Task description: Every line that includes the word "document" needs to be copied from the listing.
BEGIN
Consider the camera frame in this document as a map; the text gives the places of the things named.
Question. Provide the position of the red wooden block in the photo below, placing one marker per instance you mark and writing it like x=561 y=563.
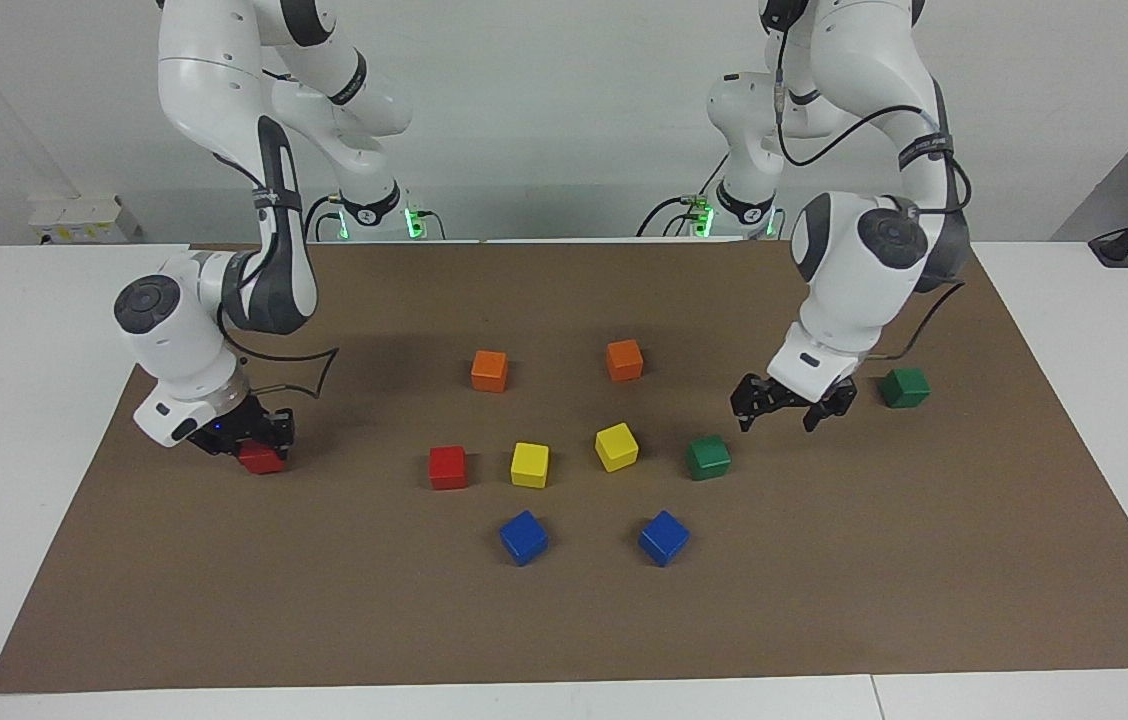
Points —
x=262 y=462
x=447 y=468

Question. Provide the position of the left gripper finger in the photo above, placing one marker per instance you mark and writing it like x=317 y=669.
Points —
x=834 y=405
x=752 y=397

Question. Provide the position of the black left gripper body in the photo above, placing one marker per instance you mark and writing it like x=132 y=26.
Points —
x=794 y=393

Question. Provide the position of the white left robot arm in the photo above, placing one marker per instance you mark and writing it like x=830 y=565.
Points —
x=854 y=260

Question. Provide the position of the white power box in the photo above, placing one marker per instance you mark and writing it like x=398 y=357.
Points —
x=84 y=215

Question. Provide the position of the orange wooden block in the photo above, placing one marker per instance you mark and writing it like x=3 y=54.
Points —
x=624 y=360
x=489 y=371

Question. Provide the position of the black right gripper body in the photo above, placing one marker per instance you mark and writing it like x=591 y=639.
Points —
x=234 y=425

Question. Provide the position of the green wooden block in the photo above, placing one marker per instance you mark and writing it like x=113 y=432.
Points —
x=905 y=388
x=708 y=458

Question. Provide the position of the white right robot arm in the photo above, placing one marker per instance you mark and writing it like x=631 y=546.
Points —
x=184 y=340

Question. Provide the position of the brown paper mat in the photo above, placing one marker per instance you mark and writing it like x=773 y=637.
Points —
x=324 y=600

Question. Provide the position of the yellow wooden block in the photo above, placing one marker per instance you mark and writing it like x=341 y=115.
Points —
x=529 y=465
x=616 y=447

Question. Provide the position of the blue wooden block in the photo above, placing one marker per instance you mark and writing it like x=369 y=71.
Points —
x=664 y=538
x=523 y=538

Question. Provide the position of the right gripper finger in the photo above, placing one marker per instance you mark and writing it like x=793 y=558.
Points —
x=281 y=428
x=230 y=451

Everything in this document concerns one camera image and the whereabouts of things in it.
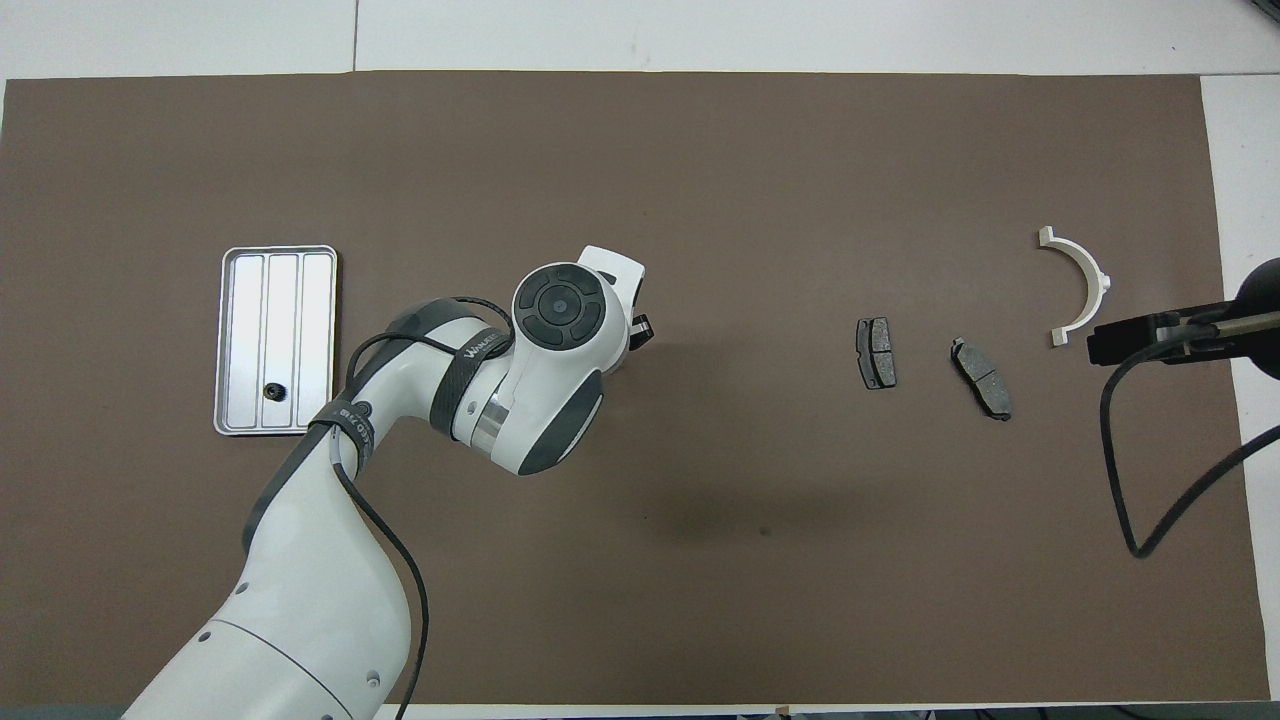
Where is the white semicircular plastic bracket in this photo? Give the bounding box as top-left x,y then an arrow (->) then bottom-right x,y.
1037,226 -> 1114,348

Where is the brown table mat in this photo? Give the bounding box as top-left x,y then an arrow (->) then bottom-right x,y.
0,72 -> 1271,707

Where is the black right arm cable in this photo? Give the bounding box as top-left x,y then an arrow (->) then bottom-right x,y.
1099,330 -> 1280,560

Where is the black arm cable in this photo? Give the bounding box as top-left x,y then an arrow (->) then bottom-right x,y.
328,295 -> 517,720
1099,330 -> 1280,560

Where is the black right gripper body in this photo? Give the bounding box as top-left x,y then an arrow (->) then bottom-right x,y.
1135,258 -> 1280,381

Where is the dark grey brake pad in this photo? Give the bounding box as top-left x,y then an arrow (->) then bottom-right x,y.
855,317 -> 899,391
950,337 -> 1014,422

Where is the silver metal tray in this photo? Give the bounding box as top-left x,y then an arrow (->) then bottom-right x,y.
213,245 -> 339,437

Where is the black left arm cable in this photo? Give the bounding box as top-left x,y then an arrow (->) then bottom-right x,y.
328,295 -> 517,720
END
Response to this task:
Consider the camera frame in this document as a map; the text gives the places of the things named.
Everything in this document concerns one camera image and the whereabouts of things in it.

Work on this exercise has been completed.